= Work required =
The listing below should be reproduced precisely, except for its images.

= Dataset section =
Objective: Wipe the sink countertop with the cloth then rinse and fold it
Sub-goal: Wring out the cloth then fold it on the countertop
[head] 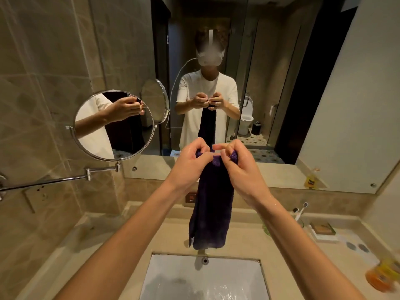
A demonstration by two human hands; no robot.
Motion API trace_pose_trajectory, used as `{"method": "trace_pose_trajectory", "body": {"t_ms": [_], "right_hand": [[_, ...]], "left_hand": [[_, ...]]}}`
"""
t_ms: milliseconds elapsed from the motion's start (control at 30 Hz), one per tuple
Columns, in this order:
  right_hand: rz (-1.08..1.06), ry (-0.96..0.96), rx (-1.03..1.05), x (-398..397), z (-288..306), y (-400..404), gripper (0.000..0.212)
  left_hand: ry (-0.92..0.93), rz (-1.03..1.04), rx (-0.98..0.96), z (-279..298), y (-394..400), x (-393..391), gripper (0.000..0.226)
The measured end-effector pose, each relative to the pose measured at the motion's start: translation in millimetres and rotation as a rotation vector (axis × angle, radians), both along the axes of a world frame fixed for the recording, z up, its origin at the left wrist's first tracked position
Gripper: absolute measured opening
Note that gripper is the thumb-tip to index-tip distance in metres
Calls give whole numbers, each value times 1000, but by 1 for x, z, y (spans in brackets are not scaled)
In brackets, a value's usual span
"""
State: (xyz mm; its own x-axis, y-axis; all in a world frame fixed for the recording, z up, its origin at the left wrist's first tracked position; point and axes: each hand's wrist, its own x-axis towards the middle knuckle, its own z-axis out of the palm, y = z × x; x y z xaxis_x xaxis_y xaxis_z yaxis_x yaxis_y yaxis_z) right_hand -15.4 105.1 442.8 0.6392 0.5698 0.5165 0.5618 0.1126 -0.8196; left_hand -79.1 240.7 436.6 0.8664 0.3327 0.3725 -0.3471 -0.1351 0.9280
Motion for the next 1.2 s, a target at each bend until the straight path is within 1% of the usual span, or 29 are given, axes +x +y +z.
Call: {"method": "trace_pose_trajectory", "body": {"t_ms": [67, 167, 200, 233, 267, 300, 367, 400, 467, 533, 600, 633, 667, 700, 733, 767, 800, 833, 867, 900, 967, 1033, 1100, 1200], "right_hand": [[29, 73, 38, -5, -3, 8, 26], [70, 189, 109, -13, -6, 18, 7], [81, 219, 131, -15, -7, 20, 8], [96, 238, 140, -15, -8, 22, 16], [121, 248, 130, -14, -10, 23, 24], [142, 246, 104, -13, -12, 24, 34], [166, 214, 35, -10, -18, 21, 57], [180, 211, 23, -9, -21, 19, 65], [212, 265, 50, -8, -26, 17, 67], [225, 331, 38, -10, -30, 18, 60], [197, 405, -6, -12, -34, 20, 50], [168, 437, -18, -11, -35, 21, 45], [145, 456, -14, -11, -35, 22, 38], [137, 459, -1, -10, -36, 22, 29], [140, 436, 9, -10, -34, 21, 21], [136, 394, 9, -10, -31, 22, 16], [129, 357, 8, -13, -28, 24, 18], [124, 338, 12, -15, -26, 26, 25], [138, 348, 23, -17, -22, 29, 33], [160, 375, 36, -19, -19, 32, 39], [181, 431, 40, -21, -15, 36, 45], [152, 477, 41, -20, -13, 37, 48], [111, 533, 67, -18, -14, 37, 48], [87, 557, 86, -16, -9, 37, 38]], "left_hand": [[-3, 22, -102, 3, -9, 3, 30], [-18, -74, -325, 7, -21, 4, 26], [-24, -143, -418, 8, -23, 4, 20], [-20, -222, -497, 9, -23, 4, 15], [-12, -283, -551, 9, -20, 2, 21], [-2, -302, -573, 9, -16, 2, 34], [34, -314, -558, 9, -8, 1, 56], [62, -344, -524, 9, -4, -1, 64], [116, -400, -466, 8, 4, -6, 73], [107, -363, -415, 3, 13, -12, 69], [26, -197, -329, -7, 24, -16, 53], [-19, -98, -301, -13, 30, -17, 52], [-50, -45, -302, -20, 36, -20, 61], [-53, -61, -315, -28, 40, -23, 77], [-19, -134, -325, -36, 40, -26, 90], [38, -230, -310, -44, 36, -28, 94], [108, -311, -276, -53, 29, -29, 90], [179, -355, -233, -62, 19, -29, 84], [241, -358, -203, -69, 8, -29, 75], [274, -333, -188, -76, -2, -27, 64], [294, -237, -205, -86, -17, -22, 45], [290, -160, -190, -90, -25, -19, 31], [286, -142, -143, -95, -28, -17, 19], [370, -130, -127, -118, -30, -17, 17]]}}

= Problem solution =
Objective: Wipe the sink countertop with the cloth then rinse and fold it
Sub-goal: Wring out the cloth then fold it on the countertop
[head] 
A demonstration by two human hands; no robot.
Motion API trace_pose_trajectory, used as `{"method": "trace_pose_trajectory", "body": {"t_ms": [_], "right_hand": [[_, ...]], "left_hand": [[_, ...]]}}`
"""
t_ms: milliseconds elapsed from the motion's start (control at 30 Hz), one per tuple
Columns, in this order:
  right_hand: rz (-1.08..1.06), ry (-0.96..0.96), rx (-1.03..1.05), x (-398..397), z (-288..306), y (-400..404), gripper (0.000..0.212)
  left_hand: ry (-0.92..0.93), rz (-1.03..1.04), rx (-0.98..0.96), z (-279..298), y (-394..400), x (-393..391), gripper (0.000..0.226)
The measured end-effector pose, each relative to the pose measured at the motion's start: translation in millimetres and rotation as a rotation vector (axis × angle, radians), both along the axes of a world frame fixed for the recording, z up, its origin at the left wrist's first tracked position
Gripper: absolute measured opening
Note that gripper is the thumb-tip to index-tip distance in metres
Calls give whole numbers, each value times 1000, but by 1 for x, z, y (spans in brackets are not scaled)
In brackets, a value's usual span
"""
State: (xyz mm; its own x-axis, y-axis; all in a world frame fixed for the recording, z up, its origin at the left wrist's first tracked position; point and axes: each hand's wrist, its own x-axis towards the middle knuckle, its own z-axis out of the palm, y = z × x; x y z xaxis_x xaxis_y xaxis_z yaxis_x yaxis_y yaxis_z) right_hand -15.4 105.1 442.8 0.6392 0.5698 0.5165 0.5618 0.1126 -0.8196; left_hand -79.1 240.7 436.6 0.8664 0.3327 0.3725 -0.3471 -0.1351 0.9280
Motion for the next 1.2 s, a target at each bend until the straight path is within 1% of the usual span, or 29 are given, axes +x +y +z.
Call: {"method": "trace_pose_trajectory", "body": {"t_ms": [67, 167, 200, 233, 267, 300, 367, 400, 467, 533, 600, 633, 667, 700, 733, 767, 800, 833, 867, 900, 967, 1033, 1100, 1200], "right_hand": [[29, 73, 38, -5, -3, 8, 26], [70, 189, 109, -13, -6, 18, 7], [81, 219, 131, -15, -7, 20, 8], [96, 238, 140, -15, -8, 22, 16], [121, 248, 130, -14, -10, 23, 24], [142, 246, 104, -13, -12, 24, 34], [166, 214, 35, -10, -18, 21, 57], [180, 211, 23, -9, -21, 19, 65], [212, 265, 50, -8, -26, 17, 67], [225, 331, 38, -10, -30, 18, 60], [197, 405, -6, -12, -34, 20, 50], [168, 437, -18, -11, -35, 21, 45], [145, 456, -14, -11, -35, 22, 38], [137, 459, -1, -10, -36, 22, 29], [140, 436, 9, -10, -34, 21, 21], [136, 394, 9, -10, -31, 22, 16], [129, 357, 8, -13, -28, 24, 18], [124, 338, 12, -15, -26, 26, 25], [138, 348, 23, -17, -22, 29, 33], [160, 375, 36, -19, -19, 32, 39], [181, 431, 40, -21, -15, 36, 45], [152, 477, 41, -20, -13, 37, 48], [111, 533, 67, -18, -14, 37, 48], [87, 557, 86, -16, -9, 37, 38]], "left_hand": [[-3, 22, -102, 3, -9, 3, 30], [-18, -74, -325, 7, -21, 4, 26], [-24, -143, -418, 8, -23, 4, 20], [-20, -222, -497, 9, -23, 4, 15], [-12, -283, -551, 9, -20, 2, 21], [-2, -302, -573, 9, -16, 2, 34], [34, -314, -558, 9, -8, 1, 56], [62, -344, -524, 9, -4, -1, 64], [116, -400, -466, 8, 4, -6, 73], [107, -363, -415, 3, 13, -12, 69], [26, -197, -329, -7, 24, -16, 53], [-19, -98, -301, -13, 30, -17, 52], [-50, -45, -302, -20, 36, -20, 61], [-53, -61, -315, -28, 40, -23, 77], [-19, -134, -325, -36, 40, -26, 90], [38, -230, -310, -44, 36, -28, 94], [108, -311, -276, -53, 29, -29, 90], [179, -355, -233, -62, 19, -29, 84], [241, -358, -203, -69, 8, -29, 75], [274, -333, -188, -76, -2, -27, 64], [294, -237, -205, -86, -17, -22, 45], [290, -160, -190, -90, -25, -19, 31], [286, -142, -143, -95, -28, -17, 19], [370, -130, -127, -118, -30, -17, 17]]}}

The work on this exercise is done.